Set down the lines below exactly as they stand, please. Go from the first through the one containing "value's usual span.".
[Start of section]
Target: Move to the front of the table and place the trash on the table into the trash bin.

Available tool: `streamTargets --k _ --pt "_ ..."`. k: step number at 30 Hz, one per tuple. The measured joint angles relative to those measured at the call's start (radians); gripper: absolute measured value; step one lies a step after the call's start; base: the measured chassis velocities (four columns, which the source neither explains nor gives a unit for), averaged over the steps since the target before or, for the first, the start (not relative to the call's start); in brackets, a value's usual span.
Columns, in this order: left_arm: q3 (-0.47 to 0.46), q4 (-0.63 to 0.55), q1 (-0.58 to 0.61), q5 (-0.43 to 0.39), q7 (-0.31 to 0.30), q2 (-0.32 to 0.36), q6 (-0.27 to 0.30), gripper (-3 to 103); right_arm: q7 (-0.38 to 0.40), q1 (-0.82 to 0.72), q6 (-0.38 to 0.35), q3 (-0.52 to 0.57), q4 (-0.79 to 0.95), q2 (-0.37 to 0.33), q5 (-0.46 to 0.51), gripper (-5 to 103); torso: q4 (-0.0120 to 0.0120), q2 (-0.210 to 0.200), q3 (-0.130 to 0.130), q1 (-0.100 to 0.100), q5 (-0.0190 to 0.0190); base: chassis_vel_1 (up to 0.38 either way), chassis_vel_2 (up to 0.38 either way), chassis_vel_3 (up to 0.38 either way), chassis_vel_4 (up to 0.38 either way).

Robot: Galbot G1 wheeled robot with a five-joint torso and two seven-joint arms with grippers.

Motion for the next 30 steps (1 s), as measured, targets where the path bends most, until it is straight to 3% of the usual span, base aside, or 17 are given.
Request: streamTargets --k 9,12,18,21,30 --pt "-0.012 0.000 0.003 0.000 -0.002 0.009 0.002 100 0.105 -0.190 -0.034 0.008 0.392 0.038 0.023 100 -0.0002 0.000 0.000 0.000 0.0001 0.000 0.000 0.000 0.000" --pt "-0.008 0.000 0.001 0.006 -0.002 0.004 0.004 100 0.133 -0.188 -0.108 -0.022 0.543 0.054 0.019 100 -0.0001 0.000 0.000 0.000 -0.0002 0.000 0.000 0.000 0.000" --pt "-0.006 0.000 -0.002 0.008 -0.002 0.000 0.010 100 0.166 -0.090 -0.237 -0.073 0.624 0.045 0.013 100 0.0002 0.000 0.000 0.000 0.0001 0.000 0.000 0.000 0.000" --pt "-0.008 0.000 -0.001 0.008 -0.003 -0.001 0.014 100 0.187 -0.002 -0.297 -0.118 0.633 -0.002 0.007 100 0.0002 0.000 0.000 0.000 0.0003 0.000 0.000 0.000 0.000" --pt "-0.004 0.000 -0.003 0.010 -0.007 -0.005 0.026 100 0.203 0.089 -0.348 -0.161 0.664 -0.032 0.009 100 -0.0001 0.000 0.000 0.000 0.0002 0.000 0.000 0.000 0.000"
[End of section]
*Result of this task*
Target: Move to the front of the table and place the trash on the table into the trash bin.

Available tool: `streamTargets --k _ --pt "_ ..."`. k: step number at 30 Hz, one per tuple. The measured joint angles relative to those measured at the call's start (radians); gripper: absolute measured value; step one lies a step after the call's start; base: the measured chassis velocities (four columns, which the source neither explains nor gives a unit for), averaged over the steps since the target before or, for the first, the start (not relative to the call's start); in brackets, a value's usual span.

The required answer is now complete.